What the evidence says

Start with probiotics, arguably the most studied category.

A 2024 review published in the Journal of Clinical Medicine found that probiotics represent “a valuable clinical tool supporting gastrointestinal health, immune system function, and metabolic balance.”

The key qualifier, though, is strain specificity. Different bacteria do different things, and many products on the market do not disclose which strains they use or in what concentrations.

Kombucha, when traditionally brewed, has a reasonable evidence base. Many probiotic sodas, less so.

A man intensely examines the nutrition panel on a functional can. PHOTO/Gemini

Mushroom-based drinks sit on firmer ground than they did a decade ago.

A 2025 review in Frontiers in Cellular and Infection Microbiology examined medicinal mushrooms across functional foods and beverages, noting that their bioactive compounds have “demonstrated their nutritional and medicinal value” through scientific research and clinical trials, particularly lion’s mane for cognitive support and reishi for immune function.

That said, most studies use concentrated extracts at dosages that are often higher than what a ready-to-drink product contains.

Collagen water is the weakest of the bunch for now. Oral collagen does get broken down in the gut before it can be directed to your skin, and the evidence for meaningful cosmetic benefit from drinkable collagen remains limited.

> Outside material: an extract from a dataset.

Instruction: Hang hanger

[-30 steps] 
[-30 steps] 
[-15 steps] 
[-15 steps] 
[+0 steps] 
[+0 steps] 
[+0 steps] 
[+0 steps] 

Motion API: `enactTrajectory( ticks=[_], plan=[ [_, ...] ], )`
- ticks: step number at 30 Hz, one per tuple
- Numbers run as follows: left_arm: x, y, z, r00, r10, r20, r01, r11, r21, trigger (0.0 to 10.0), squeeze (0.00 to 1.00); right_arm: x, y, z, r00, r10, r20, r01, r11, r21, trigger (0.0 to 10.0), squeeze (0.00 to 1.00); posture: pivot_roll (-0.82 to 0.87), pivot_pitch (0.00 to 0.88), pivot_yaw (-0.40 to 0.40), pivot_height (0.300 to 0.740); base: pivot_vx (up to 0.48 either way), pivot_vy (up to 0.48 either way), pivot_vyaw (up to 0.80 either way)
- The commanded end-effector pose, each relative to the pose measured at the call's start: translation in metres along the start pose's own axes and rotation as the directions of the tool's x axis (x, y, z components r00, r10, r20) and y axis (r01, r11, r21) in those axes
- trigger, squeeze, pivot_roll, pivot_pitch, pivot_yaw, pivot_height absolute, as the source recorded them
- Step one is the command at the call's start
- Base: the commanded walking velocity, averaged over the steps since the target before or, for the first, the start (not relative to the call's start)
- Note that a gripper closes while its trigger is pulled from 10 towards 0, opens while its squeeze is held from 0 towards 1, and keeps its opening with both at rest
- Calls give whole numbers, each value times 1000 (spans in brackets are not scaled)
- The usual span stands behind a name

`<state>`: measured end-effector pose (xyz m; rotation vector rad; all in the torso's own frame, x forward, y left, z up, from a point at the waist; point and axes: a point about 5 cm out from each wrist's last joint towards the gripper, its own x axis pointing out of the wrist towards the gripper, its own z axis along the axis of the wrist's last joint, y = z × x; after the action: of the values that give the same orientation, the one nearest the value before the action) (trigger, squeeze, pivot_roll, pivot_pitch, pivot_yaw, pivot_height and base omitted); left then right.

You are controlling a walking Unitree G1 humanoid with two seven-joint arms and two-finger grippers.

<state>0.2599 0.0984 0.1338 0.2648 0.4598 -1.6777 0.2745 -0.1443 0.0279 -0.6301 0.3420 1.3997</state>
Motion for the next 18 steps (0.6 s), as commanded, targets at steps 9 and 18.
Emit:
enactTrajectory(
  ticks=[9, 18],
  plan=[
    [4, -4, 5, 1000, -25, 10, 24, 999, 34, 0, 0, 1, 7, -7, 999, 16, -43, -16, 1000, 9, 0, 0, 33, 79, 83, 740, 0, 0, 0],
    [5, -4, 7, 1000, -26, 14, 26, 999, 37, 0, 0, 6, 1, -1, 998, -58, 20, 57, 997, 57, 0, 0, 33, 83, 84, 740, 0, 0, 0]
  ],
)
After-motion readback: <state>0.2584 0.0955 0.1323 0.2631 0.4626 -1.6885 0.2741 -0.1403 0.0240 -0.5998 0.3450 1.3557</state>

Adaptogen lattes land somewhere in the middle. Ashwagandha, for instance, has credible research behind it for stress reduction, but the amounts used in trials are typically much higher than what you find in a flavoured beverage.

The bottom line

Functional beverages are not a scam, but they are also not a shortcut.

The honest answer is that probiotic drinks and mushroom-based coffees have the most robust backing, provided you are looking at well-formulated, transparent products.

Collagen water and generic “focus” drinks are largely style over substance at this stage. If a drink does not tell you exactly what is in it and at what dose, that tells you something.

If anything, a quality cup of tea, a bowl of yoghurt, or a varied whole-food diet will do more for your gut and your skin than anything in a sleek aluminium can. But if mushroom coffee gets you through your morning with less anxiety and more focus, there is also enough science there to say you are not being foolish. Just read the label.